German Homeschool Family Takes Asylum Case to US Supreme Court
An evangelical Christian family from Germany that fled to the United States to be able to homeschool their children has filed an appeal to the U.S. Supreme Court against a lower court's ruling that they do not qualify for a political asylum.
The Home School Legal Defense Association (HSLDA), which is representing Uwe and Hannelore Romeike, has filed a petition with the Supreme Court to hear Romeike v. Holder, in which the Sixth Circuit Court of Appeals in April agreed with the Obama Administration's decision to revoke asylum granted to the family in 2010.
"The United States should be a place of asylum for those who are persecuted because of their decision to follow their core religious beliefs," HSLDA Chairman and principal author of the petition, Michael Farris, said in a statement.
"Parents, not the government, decide first how children are educated," added Farris, who filed the petition Thursday. "Germany's notorious persecution of families who homeschool violates their own obligations to uphold human rights standards and must end."
The German Christian couple did not agree with some of the teaching children receive in public schools in their country. They began homeschooling, which is illegal in Germany. They sought political asylum in the United States and immigrated to Tennessee with HSLDA's help after paying about $10,000 in fines and watching the police apprehend their children and take them to the public school.
The Romeike family was granted asylum by the original immigration judge, Lawrence O. Burman, under the Federal Immigration and Naturalization Act (INA) on the premise that Germany's national policy of suppressing homeschooling violated their religious faith and that German authorities were improperly motivated to suppress homeschoolers as a social group.
However, the Sixth Circuit six month ago rejected Burman's findings, stating that Germany's harsh treatment of homeschoolers did not amount to persecution and that the German authorities were not motivated by an improper purpose. In the case, the U.S. Justice Department argued that the freedom to choose to educate one's own children is not a fundamental right.
"In virtually all other circuits, the Romeikes' chances of success would have been decisively higher," Farris argued. "But in this case, the Sixth Circuit created a new standard that dramatically departs from its own, as well as the Supreme Court's, jurisprudence in U.S. asylum law. The Supreme Court needs to settle this area of law."
The HSLDA brief argues that the German Supreme Court's explicit approval for unequal treatment of homeschoolers for religious or philosophical reasons clearly violates human rights standards that the United States must recognize.
HSLDA Director of International Relations Michael Donnelly drew attention to the seizing of the children of another German couple, Dirk and Petra Wunderlich, by German authorities, which sough "outrageous jail terms" because of homeschooling.
"Germany's repression of homeschooling freedom is infecting other European nations and our country should send a message that the United States will provide a refuge for victims of persecution even from ostensibly free democratic countries like Germany," Donnelly said.

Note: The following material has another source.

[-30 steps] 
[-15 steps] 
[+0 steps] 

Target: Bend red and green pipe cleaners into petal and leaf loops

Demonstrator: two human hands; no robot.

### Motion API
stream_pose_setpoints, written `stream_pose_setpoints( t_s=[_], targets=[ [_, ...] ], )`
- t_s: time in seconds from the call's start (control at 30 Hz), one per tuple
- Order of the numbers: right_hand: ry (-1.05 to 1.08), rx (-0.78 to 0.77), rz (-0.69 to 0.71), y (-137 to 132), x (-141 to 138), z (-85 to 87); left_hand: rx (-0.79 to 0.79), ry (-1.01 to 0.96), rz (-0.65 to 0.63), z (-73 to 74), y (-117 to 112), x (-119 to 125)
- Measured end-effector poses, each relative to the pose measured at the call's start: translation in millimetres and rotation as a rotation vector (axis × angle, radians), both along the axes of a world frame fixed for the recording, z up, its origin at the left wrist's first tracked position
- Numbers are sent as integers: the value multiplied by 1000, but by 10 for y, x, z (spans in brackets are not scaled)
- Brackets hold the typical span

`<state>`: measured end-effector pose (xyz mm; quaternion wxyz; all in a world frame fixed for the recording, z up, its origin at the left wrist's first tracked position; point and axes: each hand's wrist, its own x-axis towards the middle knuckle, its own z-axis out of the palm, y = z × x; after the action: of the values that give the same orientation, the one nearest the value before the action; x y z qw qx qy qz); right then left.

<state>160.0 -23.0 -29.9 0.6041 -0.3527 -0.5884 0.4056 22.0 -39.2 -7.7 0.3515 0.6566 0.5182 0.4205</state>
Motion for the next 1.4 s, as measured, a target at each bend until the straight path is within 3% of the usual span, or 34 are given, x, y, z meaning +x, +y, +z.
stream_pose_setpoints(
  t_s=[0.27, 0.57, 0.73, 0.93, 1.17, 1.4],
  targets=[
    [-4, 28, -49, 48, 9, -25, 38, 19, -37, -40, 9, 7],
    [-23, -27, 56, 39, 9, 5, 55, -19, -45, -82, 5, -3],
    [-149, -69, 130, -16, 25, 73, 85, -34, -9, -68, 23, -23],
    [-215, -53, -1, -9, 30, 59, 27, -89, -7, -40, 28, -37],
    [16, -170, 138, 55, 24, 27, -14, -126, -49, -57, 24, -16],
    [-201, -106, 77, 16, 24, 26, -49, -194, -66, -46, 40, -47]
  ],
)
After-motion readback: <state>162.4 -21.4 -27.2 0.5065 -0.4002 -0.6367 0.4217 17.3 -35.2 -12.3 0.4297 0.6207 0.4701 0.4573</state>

The Wunderlichs were reunited with their four children last month, more than 20 days after armed police officers raided their home and forcibly took the children. At the time of the raid, the parents pleaded with the police saying they were willing to send their kids to public school if the police would not take them away. The police told them it was too late.
HSLDA, believes that international pressure led to the court to send the Wunderlich children back to their parents.
The petition regarding the Romeikes places considerable reliance on the statements of Germany's highest courts that explain that the purpose of the repression of homeschoolers was to prevent "religious and philosophical minorities" from developing into "parallel societies."
A nation may require compulsory attendance and may impose reasonable rules related to educational quality, but no nation may exercise philosophical control over a child's education contrary to the parent's beliefs, HSLDA said. "These human rights protections were written in response to Germany's practices in the Nazi era," Farris said. "It is impossible to distinguish the German desire for philosophical conformity today from that of the 1930s. Children do not belong to any government in any decade."
The White House posted a response to a petition to stop the deportation of the Romeikes, which received 127,258 signatures, in August. The White House does not respond to issues before the courts, the response said, but they understand why parents would value the freedom to homeschool.